Baldwin worked on Spectres of the Spectrum over three years. The film primarily draws from archival material that Baldwin kept in the basement of his studio space in San Francisco. His collection included hundreds of educational Science in Action episodes, discarded by the Exploratorium. Baldwin was motivated to use these because the show regularly had military figures as guest stars, which he thought perfectly captured "the reality of science being coopted by the military".

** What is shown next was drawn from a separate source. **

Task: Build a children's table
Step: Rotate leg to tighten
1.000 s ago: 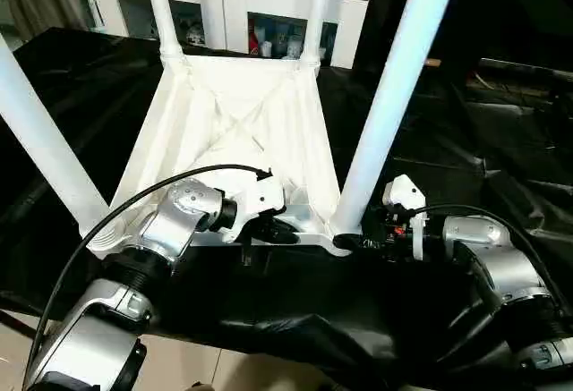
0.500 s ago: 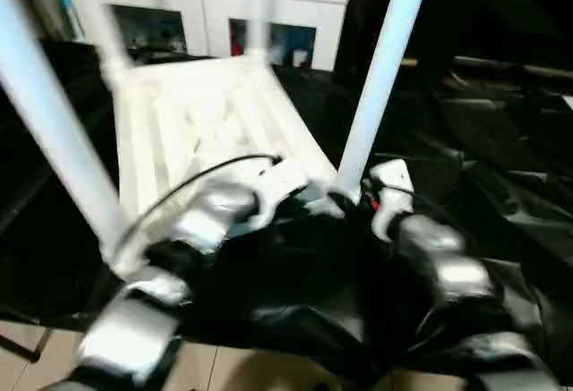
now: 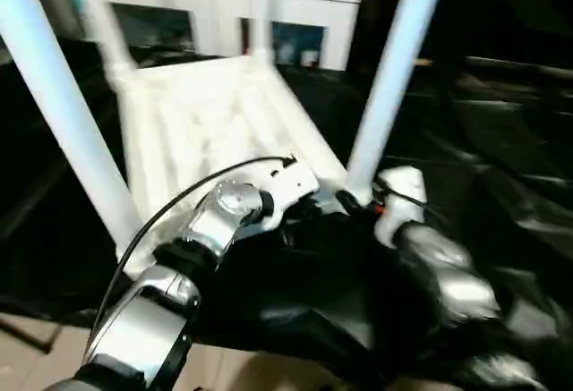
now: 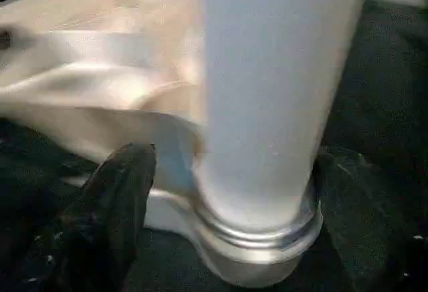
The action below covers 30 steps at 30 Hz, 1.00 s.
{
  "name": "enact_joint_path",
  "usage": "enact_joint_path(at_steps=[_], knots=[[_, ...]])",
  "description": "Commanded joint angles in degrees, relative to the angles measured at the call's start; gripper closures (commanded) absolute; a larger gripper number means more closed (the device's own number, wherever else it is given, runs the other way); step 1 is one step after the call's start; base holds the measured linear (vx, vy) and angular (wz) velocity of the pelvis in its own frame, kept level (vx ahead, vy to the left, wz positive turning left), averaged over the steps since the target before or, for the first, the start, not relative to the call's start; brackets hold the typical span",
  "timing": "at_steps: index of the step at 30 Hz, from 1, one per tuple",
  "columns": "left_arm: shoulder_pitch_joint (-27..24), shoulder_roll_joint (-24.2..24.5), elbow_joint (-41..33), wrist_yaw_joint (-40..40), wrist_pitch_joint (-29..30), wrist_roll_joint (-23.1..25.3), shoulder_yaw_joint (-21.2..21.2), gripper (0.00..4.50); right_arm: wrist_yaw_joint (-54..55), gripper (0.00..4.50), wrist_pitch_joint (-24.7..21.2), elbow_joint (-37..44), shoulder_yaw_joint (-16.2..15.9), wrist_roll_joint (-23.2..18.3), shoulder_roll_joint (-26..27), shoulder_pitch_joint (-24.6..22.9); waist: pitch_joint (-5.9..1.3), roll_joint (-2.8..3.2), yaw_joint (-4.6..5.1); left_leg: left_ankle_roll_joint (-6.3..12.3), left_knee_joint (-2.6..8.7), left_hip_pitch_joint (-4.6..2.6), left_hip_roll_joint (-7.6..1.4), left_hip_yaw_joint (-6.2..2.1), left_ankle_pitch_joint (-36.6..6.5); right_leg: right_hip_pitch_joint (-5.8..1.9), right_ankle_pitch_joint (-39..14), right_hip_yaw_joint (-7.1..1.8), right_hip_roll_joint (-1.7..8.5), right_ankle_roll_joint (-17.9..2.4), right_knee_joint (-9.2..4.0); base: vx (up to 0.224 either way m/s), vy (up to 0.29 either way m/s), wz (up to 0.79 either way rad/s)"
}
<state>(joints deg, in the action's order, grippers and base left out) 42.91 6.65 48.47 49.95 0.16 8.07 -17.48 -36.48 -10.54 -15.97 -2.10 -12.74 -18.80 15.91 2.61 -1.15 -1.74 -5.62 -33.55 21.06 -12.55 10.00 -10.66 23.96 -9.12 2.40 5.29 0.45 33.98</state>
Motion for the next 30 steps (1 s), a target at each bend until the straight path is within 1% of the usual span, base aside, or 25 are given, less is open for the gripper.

Additional live-action scenes were shot on 16 mm film. Caroline Koebel's scenes did not have sync sound, and voiceover was added instead.

==Release==
Spectres of the Spectrum premiered October 5, 1999 at the Vancouver International Film Festival. It was selected to screen at the 1999 New York Film Festival, the 2000 Whitney Biennial, and the 2000 London Film Festival. When the Church of Scientology found out about a mention of L. Ron Hubbard's time working as an intelligence agent, they sent Baldwin a letter documenting their account of Hubbard's life.

===Critical reception===
A. O. Scott wrote that the Spectres of the Spectrum was "exhausting and ultimately bewildering…[but] not without a certain visual and conceptual brilliance, or, thankfully, a sense of humor." Jonathan Romney of The Guardian called it "radical pop art, and head-spinningly entertaining storytelling, if you manage to keep up with it." In his review for Variety magazine, Ken Eisner described it as a "concentrated lightning bolt of fascinating weirdness" but noted that it was relatively inaccessible for mainstream audiences and could become "a coveted item among youthful cognoscenti."